Le temps a passé, de nombreuses années se sont écoulées... Et nous voici tout près du monastère d’Iviron, sur la Sainte Montagne de l’Athos, appelée aussi le Jardin de la Mère de Dieu. Pendant plusieurs jours, les moines virent une immense colonne de feu qui s’élevait de la mer jusqu’au ciel, brillant plus intensément que le soleil et bientôt ils aperçurent une sainte icône qui flottait debout sur les flots. Ils reconnurent la sainte Mère de Dieu ! Quel prodige, quelle grâce ! La Toute Sainte sur la mer ! Les moines s’écrièrent : Réjouis-toi, colonne de feu guidant ceux qui sont dans les ténèbres !
Mais comment la faire venir ici ? se demandèrent-ils. Chacun des moines essaya de l’approcher, avec une grande vénération, tellement elle rayonnait de joie et de bonté. Mais à chaque fois qu’un moine approchait, l’icône s’éloignait et il était impossible de la saisir !
Dans ce monastère vivait un moine qui venait de Géorgie. Il s’appelait Gabriel. Pendant l’été, il partait vivre dans la montagne toute proche. Il vivait simplement, vêtu d’une tunique et se nourrissait de plantes et de fruits sauvages qu’il trouvait autour de lui. Une petite source lui donnait ce qu’il avait besoin pour étancher sa soif. C’était un bon moine, si doux et reconnaissant pour tout ce que Dieu donne, qu’il avait même l’aspect d’un ange. Et voici qu’un jour, la mère de Dieu lui apparut et lui ordonna de se rendre sur le rivage, de descendre dans les eaux profondes pour y recueillir son icône. Bien sûr, on ne peut pas désobéir à la Mère de Dieu, c’est impossible ! Alors le moine descendit vers la mer par un petit sentier escarpé, entouré de fleurs multicolores et odorantes. Même le chant des oiseaux faisait vibrer l’air en mille vocalises, comme pour rendre grâce à Dieu de toute la beauté de la terre.

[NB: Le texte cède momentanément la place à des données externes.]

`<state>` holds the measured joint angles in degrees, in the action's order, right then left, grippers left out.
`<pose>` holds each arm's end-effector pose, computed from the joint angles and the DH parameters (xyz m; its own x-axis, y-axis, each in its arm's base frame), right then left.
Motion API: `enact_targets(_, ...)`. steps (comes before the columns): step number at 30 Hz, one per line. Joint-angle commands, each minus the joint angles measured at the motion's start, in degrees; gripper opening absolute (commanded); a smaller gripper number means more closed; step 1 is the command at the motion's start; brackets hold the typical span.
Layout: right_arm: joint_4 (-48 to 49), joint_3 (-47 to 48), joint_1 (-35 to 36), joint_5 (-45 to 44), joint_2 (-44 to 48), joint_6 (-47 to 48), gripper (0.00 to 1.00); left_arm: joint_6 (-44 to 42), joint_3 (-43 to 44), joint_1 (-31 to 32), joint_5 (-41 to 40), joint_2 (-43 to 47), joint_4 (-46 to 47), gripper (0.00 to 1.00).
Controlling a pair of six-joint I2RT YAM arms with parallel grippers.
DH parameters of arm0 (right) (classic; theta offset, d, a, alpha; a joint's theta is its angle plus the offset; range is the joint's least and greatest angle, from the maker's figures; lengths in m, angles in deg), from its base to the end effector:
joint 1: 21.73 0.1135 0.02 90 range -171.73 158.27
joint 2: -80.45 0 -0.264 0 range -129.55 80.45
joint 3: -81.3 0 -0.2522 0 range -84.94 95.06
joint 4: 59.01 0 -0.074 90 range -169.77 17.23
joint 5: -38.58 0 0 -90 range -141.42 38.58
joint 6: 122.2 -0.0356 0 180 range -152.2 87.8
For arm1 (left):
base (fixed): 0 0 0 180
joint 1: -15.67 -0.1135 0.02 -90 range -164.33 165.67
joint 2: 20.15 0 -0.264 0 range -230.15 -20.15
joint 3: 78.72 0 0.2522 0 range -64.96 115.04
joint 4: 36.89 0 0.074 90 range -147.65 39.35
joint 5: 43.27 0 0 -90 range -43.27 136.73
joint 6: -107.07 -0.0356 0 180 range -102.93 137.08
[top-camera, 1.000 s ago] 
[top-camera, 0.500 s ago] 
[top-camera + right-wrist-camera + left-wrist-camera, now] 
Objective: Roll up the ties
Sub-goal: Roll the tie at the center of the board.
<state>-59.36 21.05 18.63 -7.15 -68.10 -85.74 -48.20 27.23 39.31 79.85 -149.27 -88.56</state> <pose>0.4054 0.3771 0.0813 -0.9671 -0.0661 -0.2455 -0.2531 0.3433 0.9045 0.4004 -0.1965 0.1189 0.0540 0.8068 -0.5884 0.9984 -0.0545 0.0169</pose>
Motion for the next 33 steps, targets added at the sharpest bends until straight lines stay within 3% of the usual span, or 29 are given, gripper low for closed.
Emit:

Quelle ne fut pas la stupéfaction des moines, lorsque, depuis le monastère, ils virent Gabriel, exalté par la foi et l’amour, marcher sur les flots, comme s’il était sur la terre ferme ! Il tenait l’icône dans ses bras et la ramena sur la berge où elle fut accueillie par tous les moines avec des chants d’actions de grâces à n’en plus finir ! Quelle fête, quelle joie, avec la Sainte Mère de Dieu ! Elle fut déposée dans l’église du monastère afin qu’elle soit vénérée par tous, comme il se doit.

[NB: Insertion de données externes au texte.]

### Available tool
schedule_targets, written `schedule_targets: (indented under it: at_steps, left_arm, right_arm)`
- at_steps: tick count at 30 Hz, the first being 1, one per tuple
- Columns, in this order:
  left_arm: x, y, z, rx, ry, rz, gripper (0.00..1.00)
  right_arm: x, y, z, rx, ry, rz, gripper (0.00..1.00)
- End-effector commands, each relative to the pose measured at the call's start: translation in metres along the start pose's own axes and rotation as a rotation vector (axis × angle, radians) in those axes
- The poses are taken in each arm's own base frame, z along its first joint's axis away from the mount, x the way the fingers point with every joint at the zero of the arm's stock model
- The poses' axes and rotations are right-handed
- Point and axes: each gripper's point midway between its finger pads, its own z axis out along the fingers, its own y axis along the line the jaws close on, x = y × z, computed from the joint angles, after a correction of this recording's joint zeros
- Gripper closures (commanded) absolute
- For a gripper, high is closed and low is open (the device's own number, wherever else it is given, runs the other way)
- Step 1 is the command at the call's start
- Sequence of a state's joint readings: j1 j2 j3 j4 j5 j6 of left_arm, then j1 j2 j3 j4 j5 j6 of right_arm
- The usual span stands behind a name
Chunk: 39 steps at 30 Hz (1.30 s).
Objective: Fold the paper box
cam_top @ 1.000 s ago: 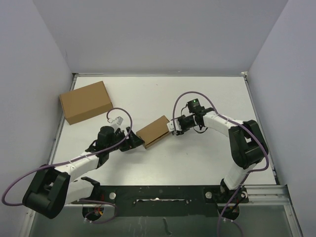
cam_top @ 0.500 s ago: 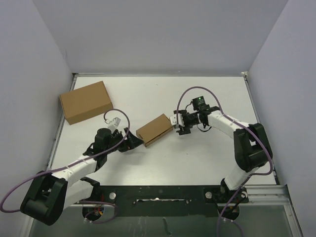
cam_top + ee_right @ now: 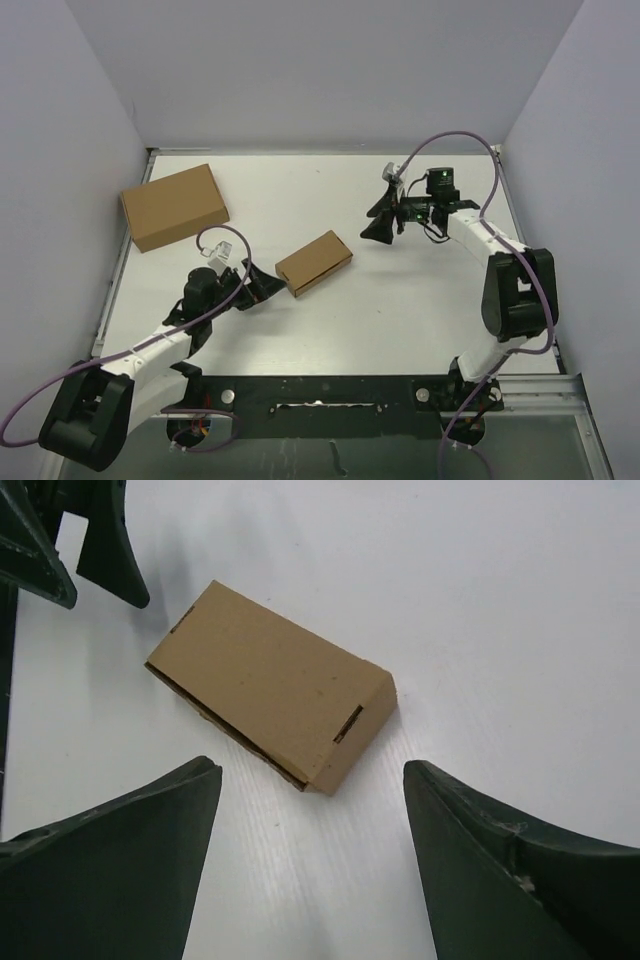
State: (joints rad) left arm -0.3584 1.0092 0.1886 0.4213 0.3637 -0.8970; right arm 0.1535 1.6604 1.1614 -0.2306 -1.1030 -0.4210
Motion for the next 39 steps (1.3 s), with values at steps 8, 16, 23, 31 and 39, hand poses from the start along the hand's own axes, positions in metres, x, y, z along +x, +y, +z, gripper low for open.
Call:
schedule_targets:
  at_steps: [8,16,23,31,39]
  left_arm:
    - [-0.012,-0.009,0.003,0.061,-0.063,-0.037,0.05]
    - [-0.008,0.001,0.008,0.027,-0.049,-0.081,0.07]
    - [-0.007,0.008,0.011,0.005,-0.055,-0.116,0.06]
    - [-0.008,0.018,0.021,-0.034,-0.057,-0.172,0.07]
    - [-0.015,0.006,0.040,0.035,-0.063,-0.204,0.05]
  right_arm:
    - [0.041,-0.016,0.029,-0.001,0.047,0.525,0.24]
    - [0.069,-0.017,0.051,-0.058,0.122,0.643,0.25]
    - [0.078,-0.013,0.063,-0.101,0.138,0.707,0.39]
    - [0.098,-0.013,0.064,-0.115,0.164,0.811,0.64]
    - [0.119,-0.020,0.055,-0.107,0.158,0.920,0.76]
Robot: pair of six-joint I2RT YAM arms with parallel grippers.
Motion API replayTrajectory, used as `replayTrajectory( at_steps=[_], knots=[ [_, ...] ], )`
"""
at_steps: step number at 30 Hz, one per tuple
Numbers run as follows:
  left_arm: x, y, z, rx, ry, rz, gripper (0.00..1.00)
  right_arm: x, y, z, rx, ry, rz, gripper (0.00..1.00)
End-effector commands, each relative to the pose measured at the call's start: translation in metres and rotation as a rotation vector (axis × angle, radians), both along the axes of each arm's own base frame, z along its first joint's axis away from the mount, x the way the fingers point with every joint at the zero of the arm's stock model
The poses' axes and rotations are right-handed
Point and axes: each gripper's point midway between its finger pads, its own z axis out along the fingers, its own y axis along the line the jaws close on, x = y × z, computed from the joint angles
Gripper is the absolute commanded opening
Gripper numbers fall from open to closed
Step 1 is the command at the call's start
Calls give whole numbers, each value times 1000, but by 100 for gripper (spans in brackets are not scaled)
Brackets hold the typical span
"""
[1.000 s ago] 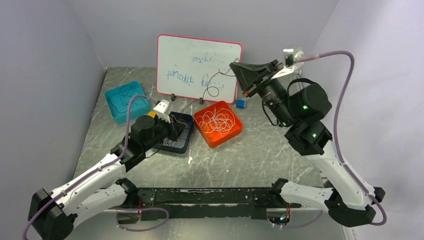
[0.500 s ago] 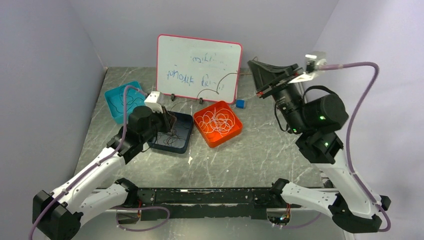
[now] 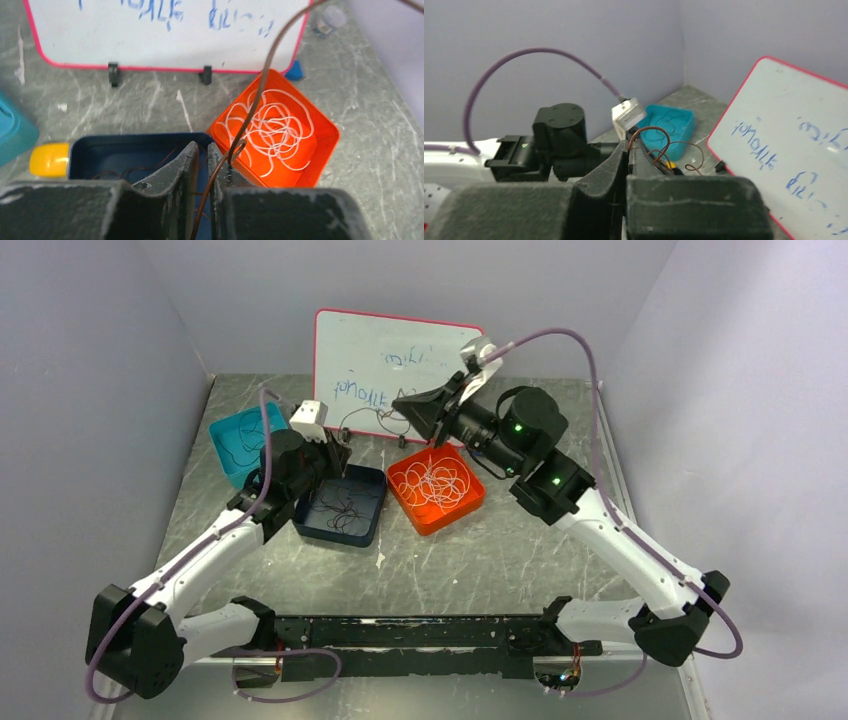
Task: Untangle the cables
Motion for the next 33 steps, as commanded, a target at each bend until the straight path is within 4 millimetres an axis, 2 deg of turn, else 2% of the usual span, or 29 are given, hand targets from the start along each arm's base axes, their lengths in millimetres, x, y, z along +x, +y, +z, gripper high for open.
replayTrajectory(
  at_steps=[1,4,8,10,15,17,18,26,33],
  knots=[
    [15,15,-22,-54,-6,95,24,-8,28,-22,18,42,137,0],
    [16,17,-47,-90,50,113,33,-6,47,-43,-2,83,207,0],
    [12,19,-71,-106,113,133,46,-1,66,-57,-14,106,261,0],
    [7,20,-74,-117,125,135,55,4,74,-62,-18,112,270,0],
    [-10,27,-68,-136,130,144,72,17,89,-72,-26,130,276,0],
    [-21,27,-67,-152,129,127,94,22,94,-74,-22,133,268,0],
    [-26,27,-69,-157,135,119,99,27,97,-79,-26,142,260,0],
    [-68,30,-77,-238,188,84,98,62,111,-90,17,189,162,0],
    [-86,50,-62,-260,186,171,92,70,126,-108,12,241,181,0]
  ],
)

Le lendemain matin, au moment d’allumer les veilleuses pour l’office, le moine constata que l’icône avait disparu ! Tous alors se mirent à la recherche de ce trésor inestimable. Où est-elle donc passée ? Peut-être est-elle retournée dans la mer ? Après bien des recherches, on la découvrit enfin ; elle était tout simplement installée au-dessus des portes du monastère. Elle trônait à la vue de tous et pour la protection de tous. Avec vénération, elle fut ramenée à sa place dans le sanctuaire de l’église, mais, d’une façon inexplicable, le lendemain on la retrouva à nouveau au-dessus des portes du monastère. Plusieurs fois elle fut ramenée dans le sanctuaire et à chaque fois l’icône allait se replacer elle-même au-dessus des portes ! Oh, Toute Vénérable, que se passe-t-il ? Qui pourrait comprendre ce que tu veux dire ?
Plusieurs jours passèrent... Et voilà qu’une nuit, la Mère de Dieu apparut à Gabriel. Il était bouleversé et son cœur brûlait d’amour pour elle. Avec une grande douceur, elle lui dit :
– Dis à tous les frères que je ne souhaite pas être gardée par vous uniquement, mais je viens pour tous, afin de vous préserver des nombreux dangers, dans cette vie et dans la vie future. J’ai reçu cette grâce de mon Fils, le Seigneur Jésus Christ, quand je Lui ai demandé que me soit accordée la Sainte Montagne de l’Athos, pour en faire mon Jardin.
Au petit matin, rempli de joie et d’amour, le moine Gabriel s’empressa d’aller répandre cette merveilleuse nouvelle à toute la communauté.
Depuis lors, l’icône de la Mère de Dieu appelée la Portaïtissa, qui veut dire la gardienne de la porte, est vénérée dans une chapelle construite spécialement à l’entrée du monastère. Cette icône a accompli un si grand nombre de miracles, surtout en temps de périls, pour la protection du monastère d’Iviron et pour la Sainte Montagne, mais aussi pour l’ensemble du peuple de Dieu, qu’elle est vraiment considérée comme l’icône par excellence de la Mère de Dieu miséricordieuse.